Redmond Finally Fixes Their Photocopiers?

Microsoft is confident Windows on Arm could finally beat Apple
Microsoft is gearing up for next-gen AI PCs.

There's a lot in Tom Warren's latest report about Microsoft's "Windows AI" event next month, but the headline would seem to say a lot: AI aside, Microsoft finally thinks they'll have laptops that can compete with Apple's M-series chips.

Microsoft is getting ready to fully unveil its vision for “AI PCs” next month at an event in Seattle. Sources familiar with Microsoft’s plans tell The Verge that Microsoft is confident that a round of new Arm-powered Windows laptops will beat Apple’s M3-powered MacBook Air both in CPU performance and AI-accelerated tasks.

After years of failed promises from Qualcomm, Microsoft believes the upcoming Snapdragon X Elite processors will finally offer the performance it has been looking for to push Windows on Arm much more aggressively. Microsoft is now betting big on Qualcomm’s upcoming Snapdragon X Elite processors, which will ship in a variety of Windows laptops this year and Microsoft’s latest consumer-focused Surface hardware.

Obviously, beyond performance, a focus of Apple's M-Series is performance-per-watt – a fancy way of saying they're powerful while also battery efficient. If you don't have to worry about the latter, yes, you can push the former – which Apple does on their M3 Ultra chips, which are only found in their desktop machines. If Microsoft gets more performance and better battery life, that will be impressive. Otherwise, it's just better than Intel. Which is not saying much of anything.

Microsoft is so confident in these new Qualcomm chips that it’s planning a number of demos that will show how these processors will be faster than an M3 MacBook Air for CPU tasks, AI acceleration, and even app emulation. Microsoft claims, in internal documents seen by The Verge, that these new Windows AI PCs will have “faster app emulation than Rosetta 2” — the application compatibility layer that Apple uses on its Apple Silicon Macs to translate apps compiled for 64-bit Intel processors to Apple’s own processors.

Again, an M3 MacBook Air is one thing. An M3 Pro or M3 Max MacBook Pro is another. (And I guess that's what Microsoft would say their new Intel variants compete with?) Maybe it can compete there too, but that doesn't sound like the angle they're taking... Also, I'm not sure how much it matters winning in performance on emulation when most macOS apps now run natively on Apple Silicon since we're three and a half years into the transition to Apple silicon...

I’m also told that Microsoft is planning to ship consumer models of its upcoming Surface Pro 10 and Surface Laptop 6 with Qualcomm’s Snapdragon X Elite processors inside instead of Intel’s Core Ultra chips. Microsoft has already announced business-focused versions of the Surface Pro 10 and Surface Laptop 6 that ship with Intel Core Ultra processors, but the Arm models will be marketed toward consumers instead.

Yeah, this is not good news for Intel. Sales aside, it's just awful optics. A divorce in the Wintel family (at least until a rekindling of the romance in a new and exciting way perhaps).

Microsoft describes devices running Qualcomm Snapdragon X Elite processors as “next-gen AI Copilot PCs” internally, meant to differentiate them from existing PCs that run on AMD’s latest chips or even Intel’s Core Ultra processors. This new class of PCs will get access to new AI-powered Windows features first, including an AI Explorer app that lets you “retrieve anything you’ve ever seen or done on your device.”

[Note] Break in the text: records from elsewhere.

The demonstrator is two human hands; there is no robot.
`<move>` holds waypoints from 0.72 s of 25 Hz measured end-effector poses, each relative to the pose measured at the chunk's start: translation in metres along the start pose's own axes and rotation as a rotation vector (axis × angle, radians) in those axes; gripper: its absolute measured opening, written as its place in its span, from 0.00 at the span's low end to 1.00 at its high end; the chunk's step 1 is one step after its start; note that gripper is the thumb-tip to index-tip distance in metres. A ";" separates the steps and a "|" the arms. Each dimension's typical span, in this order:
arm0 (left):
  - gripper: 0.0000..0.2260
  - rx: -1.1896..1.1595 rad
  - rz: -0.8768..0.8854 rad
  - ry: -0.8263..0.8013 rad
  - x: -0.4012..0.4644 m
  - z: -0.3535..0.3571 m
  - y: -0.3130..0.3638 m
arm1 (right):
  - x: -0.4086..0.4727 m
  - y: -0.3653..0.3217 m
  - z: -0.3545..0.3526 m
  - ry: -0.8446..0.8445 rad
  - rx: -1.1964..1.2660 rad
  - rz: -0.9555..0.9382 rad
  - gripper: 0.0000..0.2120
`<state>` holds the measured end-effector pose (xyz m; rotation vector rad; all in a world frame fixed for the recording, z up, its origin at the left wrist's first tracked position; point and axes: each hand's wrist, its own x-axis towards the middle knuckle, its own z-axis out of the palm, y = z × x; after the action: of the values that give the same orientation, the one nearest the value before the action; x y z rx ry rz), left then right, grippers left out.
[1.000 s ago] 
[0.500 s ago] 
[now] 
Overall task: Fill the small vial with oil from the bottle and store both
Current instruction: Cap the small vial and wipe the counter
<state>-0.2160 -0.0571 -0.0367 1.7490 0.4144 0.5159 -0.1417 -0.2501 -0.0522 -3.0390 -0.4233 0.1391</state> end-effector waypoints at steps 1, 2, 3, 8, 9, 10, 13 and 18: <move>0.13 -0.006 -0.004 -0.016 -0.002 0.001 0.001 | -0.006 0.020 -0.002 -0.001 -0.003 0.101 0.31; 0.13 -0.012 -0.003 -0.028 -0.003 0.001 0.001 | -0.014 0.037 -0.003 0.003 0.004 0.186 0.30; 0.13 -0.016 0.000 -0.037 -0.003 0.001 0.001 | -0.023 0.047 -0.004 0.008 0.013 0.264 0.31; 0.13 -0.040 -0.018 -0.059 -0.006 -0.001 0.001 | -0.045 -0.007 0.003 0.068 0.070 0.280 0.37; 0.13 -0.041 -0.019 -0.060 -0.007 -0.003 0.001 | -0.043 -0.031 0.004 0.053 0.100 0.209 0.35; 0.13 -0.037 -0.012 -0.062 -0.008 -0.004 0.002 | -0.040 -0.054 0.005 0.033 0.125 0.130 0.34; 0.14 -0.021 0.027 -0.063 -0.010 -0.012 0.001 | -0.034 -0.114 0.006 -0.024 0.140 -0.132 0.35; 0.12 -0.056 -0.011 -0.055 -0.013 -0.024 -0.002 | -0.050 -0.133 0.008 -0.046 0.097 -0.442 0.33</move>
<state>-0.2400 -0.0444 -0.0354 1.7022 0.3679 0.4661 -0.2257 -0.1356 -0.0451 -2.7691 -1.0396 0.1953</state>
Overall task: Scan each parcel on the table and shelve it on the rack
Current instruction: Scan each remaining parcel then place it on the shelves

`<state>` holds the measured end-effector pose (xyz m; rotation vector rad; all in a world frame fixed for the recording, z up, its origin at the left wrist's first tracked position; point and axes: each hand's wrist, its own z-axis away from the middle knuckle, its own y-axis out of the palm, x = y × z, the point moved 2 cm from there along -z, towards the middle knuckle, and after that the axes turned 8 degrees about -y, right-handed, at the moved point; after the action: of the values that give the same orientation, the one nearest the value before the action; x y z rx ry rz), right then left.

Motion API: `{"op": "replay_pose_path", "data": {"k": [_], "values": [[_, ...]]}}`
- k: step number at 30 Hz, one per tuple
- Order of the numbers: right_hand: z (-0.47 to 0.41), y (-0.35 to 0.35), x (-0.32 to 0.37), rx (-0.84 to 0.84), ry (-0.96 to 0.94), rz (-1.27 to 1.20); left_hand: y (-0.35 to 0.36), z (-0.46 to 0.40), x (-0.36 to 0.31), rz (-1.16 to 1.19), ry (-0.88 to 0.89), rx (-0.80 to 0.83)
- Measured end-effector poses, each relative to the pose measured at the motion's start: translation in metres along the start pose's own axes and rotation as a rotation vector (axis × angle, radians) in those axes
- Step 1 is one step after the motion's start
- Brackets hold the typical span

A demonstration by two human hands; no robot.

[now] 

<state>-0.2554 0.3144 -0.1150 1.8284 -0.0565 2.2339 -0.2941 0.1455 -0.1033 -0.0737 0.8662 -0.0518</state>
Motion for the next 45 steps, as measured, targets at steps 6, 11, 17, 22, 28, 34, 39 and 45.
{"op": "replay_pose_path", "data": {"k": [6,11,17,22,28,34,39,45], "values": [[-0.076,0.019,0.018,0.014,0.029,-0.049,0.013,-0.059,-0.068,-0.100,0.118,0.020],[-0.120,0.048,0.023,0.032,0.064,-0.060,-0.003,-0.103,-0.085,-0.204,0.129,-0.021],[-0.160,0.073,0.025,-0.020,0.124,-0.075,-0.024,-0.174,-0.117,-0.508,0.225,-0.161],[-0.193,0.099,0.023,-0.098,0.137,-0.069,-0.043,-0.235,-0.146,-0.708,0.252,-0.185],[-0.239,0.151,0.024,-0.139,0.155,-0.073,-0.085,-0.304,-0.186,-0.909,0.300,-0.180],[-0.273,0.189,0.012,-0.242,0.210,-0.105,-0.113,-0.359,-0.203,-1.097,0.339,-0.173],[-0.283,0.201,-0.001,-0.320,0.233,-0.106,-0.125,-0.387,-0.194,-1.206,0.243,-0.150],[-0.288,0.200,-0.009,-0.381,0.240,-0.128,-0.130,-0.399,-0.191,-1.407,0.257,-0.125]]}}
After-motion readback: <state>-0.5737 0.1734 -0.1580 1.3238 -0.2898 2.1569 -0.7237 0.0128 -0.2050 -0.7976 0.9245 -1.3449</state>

AI Explorer is designed to work as a timeline you can summon on your PC. Windows Central first reported details on AI Explorer last month, and it sounds much like the Timeline feature in Windows 10 that Microsoft eventually removed. While Timeline relied on app developers to work, this time around, AI Explorer utilizes a Neural Processing Unit chip on devices to scan through a timeline of events. It will work with any Windows apps, allowing users to recall what they were previously working on.

I continue to think this could be a massive moment for Windows. And Microsoft would seem to clearly think so as well. It also doesn't seem like a coincidence that they're holding this event a few weeks before WWDC. Might Apple have something similar up their sleeve?

Sources tell me that Microsoft’s vision includes the idea of a “Copilot for every person” slogan, meant to hearken back to Microsoft’s decades-old “PC in every home” vision for Windows. This is a big push for AI in Windows inside Microsoft, and I’m told the company is expecting that 50 percent of new Windows devices will be running AI-capable chips by the end of 2026. Expect to see a round of new Windows on Arm devices in June, just a month after Microsoft details its AI PC plans.

I don't dislike the "Copilot" branding, but I think it works better inside of the Office suite of products. Here, it sounds a little too generic. You can imagine mom and pop wondering what a "copilot" is, beyond the literal meaning. I think "AI" has enough of a mindshare in the world already that you could probably simplify it with something along those lines. Like, you know, "Windows AI" or some such. Sure, there's a slight risk of a negative connotation here, but it's more straightforward.